Exercise brief
The response should consist of the data below, copied exactly, with no pictures in it.
++++++++++++++++++++
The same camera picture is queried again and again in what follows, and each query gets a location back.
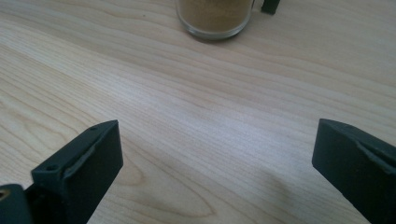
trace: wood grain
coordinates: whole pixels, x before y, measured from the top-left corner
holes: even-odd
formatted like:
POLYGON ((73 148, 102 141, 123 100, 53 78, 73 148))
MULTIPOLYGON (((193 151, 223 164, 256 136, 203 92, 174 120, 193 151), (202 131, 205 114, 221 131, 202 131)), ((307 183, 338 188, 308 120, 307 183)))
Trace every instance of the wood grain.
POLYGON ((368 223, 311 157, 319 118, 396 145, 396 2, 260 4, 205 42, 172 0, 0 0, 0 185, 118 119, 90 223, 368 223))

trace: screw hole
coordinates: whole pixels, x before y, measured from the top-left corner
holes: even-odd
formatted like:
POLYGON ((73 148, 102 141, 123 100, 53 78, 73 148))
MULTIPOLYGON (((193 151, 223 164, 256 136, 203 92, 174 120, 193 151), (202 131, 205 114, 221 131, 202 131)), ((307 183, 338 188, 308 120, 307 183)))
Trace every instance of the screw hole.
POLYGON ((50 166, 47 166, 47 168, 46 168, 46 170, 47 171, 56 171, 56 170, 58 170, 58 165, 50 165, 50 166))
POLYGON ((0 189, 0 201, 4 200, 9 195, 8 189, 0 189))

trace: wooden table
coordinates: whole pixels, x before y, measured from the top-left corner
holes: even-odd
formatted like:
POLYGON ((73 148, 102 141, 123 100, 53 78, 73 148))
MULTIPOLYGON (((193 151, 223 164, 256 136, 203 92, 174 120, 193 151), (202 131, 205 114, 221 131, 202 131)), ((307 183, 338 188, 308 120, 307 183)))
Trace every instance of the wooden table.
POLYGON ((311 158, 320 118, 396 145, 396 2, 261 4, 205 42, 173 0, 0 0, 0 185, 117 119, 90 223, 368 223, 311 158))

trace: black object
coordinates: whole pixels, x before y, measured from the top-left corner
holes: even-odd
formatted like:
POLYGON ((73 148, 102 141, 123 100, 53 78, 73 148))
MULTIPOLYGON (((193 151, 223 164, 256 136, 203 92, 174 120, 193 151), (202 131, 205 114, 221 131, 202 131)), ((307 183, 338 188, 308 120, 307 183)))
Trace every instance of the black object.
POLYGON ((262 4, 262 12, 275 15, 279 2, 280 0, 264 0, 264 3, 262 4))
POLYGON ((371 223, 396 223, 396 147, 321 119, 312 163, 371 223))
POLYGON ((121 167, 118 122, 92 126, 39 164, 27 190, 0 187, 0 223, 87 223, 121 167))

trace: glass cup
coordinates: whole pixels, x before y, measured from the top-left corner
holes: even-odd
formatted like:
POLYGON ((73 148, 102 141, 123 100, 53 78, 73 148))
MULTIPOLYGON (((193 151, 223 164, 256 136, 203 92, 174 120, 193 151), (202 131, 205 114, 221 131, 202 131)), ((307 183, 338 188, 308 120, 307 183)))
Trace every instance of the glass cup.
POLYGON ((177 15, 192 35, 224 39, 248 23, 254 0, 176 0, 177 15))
++++++++++++++++++++
Answer space
The same camera picture is queried again and again in what follows, and each query gets a location back.
trace: wood grain
coordinates: whole pixels, x before y, measured from the top-left corner
holes: even-odd
formatted like:
POLYGON ((73 148, 102 141, 123 100, 53 78, 73 148))
MULTIPOLYGON (((193 151, 223 164, 256 136, 203 92, 174 120, 193 151), (202 131, 205 114, 221 131, 202 131)), ((307 183, 338 188, 308 120, 307 183)))
Trace every instance of the wood grain.
POLYGON ((368 223, 311 157, 319 118, 396 145, 396 2, 260 4, 205 42, 172 0, 0 0, 0 185, 118 119, 90 223, 368 223))

trace: screw hole
coordinates: whole pixels, x before y, measured from the top-left corner
holes: even-odd
formatted like:
POLYGON ((73 148, 102 141, 123 100, 53 78, 73 148))
MULTIPOLYGON (((193 151, 223 164, 256 136, 203 92, 174 120, 193 151), (202 131, 205 114, 221 131, 202 131)), ((307 183, 338 188, 308 120, 307 183)))
Trace every instance of the screw hole.
POLYGON ((50 166, 47 166, 47 168, 46 168, 46 170, 47 171, 56 171, 56 170, 58 170, 58 165, 50 165, 50 166))
POLYGON ((0 189, 0 201, 4 200, 9 195, 8 189, 0 189))

trace: wooden table
coordinates: whole pixels, x before y, measured from the top-left corner
holes: even-odd
formatted like:
POLYGON ((73 148, 102 141, 123 100, 53 78, 73 148))
MULTIPOLYGON (((193 151, 223 164, 256 136, 203 92, 174 120, 193 151), (202 131, 205 114, 221 131, 202 131)), ((307 183, 338 188, 308 120, 307 183)))
Trace every instance of the wooden table.
POLYGON ((311 158, 320 118, 396 145, 396 2, 261 4, 205 42, 173 0, 0 0, 0 185, 117 119, 90 223, 368 223, 311 158))

trace: black object
coordinates: whole pixels, x before y, measured from the top-left corner
holes: even-odd
formatted like:
POLYGON ((73 148, 102 141, 123 100, 53 78, 73 148))
MULTIPOLYGON (((193 151, 223 164, 256 136, 203 92, 174 120, 193 151), (202 131, 205 114, 221 131, 202 131)), ((307 183, 338 188, 308 120, 307 183)))
Trace every instance of the black object.
POLYGON ((262 4, 262 12, 275 15, 279 2, 280 0, 264 0, 264 3, 262 4))
POLYGON ((371 223, 396 223, 396 147, 321 119, 312 163, 371 223))
POLYGON ((121 167, 118 122, 92 126, 39 164, 27 190, 0 187, 0 223, 87 223, 121 167))

trace: glass cup
coordinates: whole pixels, x before y, measured from the top-left corner
holes: even-odd
formatted like:
POLYGON ((73 148, 102 141, 123 100, 53 78, 73 148))
MULTIPOLYGON (((193 151, 223 164, 256 136, 203 92, 174 120, 193 151), (202 131, 205 114, 221 131, 202 131)), ((307 183, 338 188, 308 120, 307 183)))
Trace every instance of the glass cup.
POLYGON ((177 15, 192 35, 224 39, 248 23, 254 0, 176 0, 177 15))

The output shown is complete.